Have comments or corrections? Email rob at: robinette at comcast dot net


Design Philosophy

The Marshall 2104 Master Volume/JCM800 is my favorite high gain amp of all time. It is the sound of 80's rock-and-roll guitar but it's just too loud at 50 or 100 watts. These 20 watt 6V6 and 1 watt 12AU7 amps will allow you to shred at less than ear splitting volume and lay down studio licks without ear plugs. The preamp is all 2104/JCM800 but the power amp consists of the stock long tail pair phase inverter feeding either a pair of 6V6 or a single 12AU7 power tube in true push-pull. The layouts are designed for use in a standard Princeton Reverb chassis and cab which allows the use of a 10 or 12 inch speaker. Many people gig with Princeton Reverbs so here's a shredding machine in a Princeton Reverb package.

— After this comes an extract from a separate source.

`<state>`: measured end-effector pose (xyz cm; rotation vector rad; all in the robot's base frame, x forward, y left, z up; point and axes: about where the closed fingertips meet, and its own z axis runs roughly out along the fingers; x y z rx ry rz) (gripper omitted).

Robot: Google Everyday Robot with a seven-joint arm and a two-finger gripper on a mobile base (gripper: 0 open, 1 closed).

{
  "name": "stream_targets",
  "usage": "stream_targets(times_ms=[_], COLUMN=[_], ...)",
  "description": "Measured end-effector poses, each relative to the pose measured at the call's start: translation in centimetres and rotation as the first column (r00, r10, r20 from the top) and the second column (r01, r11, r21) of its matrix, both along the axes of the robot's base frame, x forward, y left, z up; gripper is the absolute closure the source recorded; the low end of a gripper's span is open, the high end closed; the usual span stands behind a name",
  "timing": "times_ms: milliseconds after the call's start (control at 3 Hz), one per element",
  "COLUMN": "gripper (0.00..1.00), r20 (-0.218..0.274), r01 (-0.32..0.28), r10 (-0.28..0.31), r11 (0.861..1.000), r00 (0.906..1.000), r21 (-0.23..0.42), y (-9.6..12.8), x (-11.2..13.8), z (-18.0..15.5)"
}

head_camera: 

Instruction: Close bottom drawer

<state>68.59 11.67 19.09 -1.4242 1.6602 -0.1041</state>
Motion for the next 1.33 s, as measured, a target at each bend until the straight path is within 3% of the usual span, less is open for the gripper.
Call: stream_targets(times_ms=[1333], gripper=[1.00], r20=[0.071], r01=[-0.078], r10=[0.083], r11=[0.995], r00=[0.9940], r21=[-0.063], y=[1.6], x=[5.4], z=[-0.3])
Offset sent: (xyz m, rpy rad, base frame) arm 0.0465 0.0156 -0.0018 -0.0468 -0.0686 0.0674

The first JCM800 6V6 has been built by Marcus Albrecht.

Marcus Albrecht's JCM800 6V6

Marcus used a tube rectifier. Photos by Marcus Albrecht.

JCM800 6V6

The JCM800 6V6 comes in a Princeton Reverb size package but it can run 6V6, 5881, 6L6 and EL34 power tubes for 22 to 25 watts of output. I spec the AllenAmps.com TP25 power transformer and TO26 output transformer which support 5881, 6L6 and EL34 power tubes. Both of these transformers are Princeton Reverb upgrade transformers with a lot more oomph than stock transformers. They fit perfectly in the Princeton Reverb chassis.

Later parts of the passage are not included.